To avoid annoying them, you appear to recommend I willfully disobey these many official authorities and ignore the well-documented increase the risk of injury to my 3 year old child.
Your tip is noted. You’re annoyed. I got it.
Now, after carefully weighing the annoyance of strangers against the safety of my child, I gotta tell you, it’s not even close.
Please accept my apologies in advance — I’m afraid those of us who commute to work with our children in tow (and while perhaps not numbering in the thousands, there are quite a few of us) will continue to annoy you in the future.
Clever Dude says
Rudy, you’re allowed to follow the directions and I’m allowed to walk up the escalators. If you’re blocking the escalator just to be a jerk like you sound in your comment, then so be it. If you’re doing it because you truly believe it’s the right thing, then I commend you for following your beliefs.
I’ll keep walking thank you.
Lisa says
I hate to admit it, but I am all about walking up the escalator, regardless what the signs say, and am highly annoyed with those who do not show the consideration for those of us who just need to get where we are going. And although I do agree with a parent’s reponsibility to keep their children safe, I also agree that sometimes parents need to make decisions that are both best for their child as well as the rest of the community. In this case it would be to take the elevator.

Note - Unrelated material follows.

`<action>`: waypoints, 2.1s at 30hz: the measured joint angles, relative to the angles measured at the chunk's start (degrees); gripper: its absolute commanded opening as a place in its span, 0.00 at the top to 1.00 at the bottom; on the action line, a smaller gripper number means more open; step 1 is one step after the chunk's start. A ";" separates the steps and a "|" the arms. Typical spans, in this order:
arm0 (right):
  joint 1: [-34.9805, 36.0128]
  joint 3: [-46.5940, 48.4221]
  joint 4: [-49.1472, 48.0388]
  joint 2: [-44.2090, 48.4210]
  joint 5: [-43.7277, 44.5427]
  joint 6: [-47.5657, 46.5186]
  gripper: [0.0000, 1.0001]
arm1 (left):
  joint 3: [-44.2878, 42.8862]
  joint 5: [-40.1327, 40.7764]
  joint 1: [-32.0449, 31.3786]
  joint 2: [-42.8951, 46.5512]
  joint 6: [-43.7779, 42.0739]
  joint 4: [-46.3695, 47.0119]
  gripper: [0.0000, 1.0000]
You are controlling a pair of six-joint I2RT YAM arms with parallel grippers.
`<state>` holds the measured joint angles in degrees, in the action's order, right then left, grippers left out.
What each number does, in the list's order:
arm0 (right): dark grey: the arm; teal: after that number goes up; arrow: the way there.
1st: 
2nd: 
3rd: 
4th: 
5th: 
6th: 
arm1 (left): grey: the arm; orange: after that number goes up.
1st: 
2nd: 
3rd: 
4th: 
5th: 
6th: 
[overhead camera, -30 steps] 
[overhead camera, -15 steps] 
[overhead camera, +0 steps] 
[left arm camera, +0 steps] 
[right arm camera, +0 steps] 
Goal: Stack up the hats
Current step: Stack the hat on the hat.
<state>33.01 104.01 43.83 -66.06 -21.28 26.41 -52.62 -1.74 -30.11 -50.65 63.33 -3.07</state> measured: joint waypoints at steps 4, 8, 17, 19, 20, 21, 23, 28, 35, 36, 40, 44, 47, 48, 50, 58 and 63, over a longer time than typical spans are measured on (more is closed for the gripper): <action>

BUT one of the things I hate the most about public transportation would be kids riding during crazy commute hours anyway. What is with the schools that think that going on a field trip at 7 or 8 am is a good idea? There is no fun part of a commute, but when you see a flock of kids pushing their way on the train all hope of having a decent day goes out the window. Same goes for those parents who take their kids on the train during the crazy commute hours. You would think that the parents were concerned with the safety of their children, and dragging them onto a busy train full of cranky people, or the potentially dangerous crime and violence that happens on a train doesn’t prove that point much. My husband commutes with our child and when he takes the train with her he shifts his hours to protect her from the crazy crowd in addition to being respectful of those just trying to get to work.
Ashley says
I can’t believe you didn’t add stand on the right walk on the left on escalators… when I lived in DC and rode the metro that dorve me crazy more than anything else….
paul says
A daily NYC subway rider, I whole-heartedly agree with nearly each sentiment! I have mixed feelings about the shades, because sometimes I just need to block out the harsh neon lights to catch a precious extra 15 min of sleep, but I know what you mean by the “everywhere stare”.
I would also add, if you’re under the weather, stay above ground. Nobody wants your germs on the turnstiles, poles, or handrails, their faces…If you’ve no other option, bring copious Kleenex.
My fav subway moment – a guy shelling peanuts and dropping them on the floor of a brand new subway car.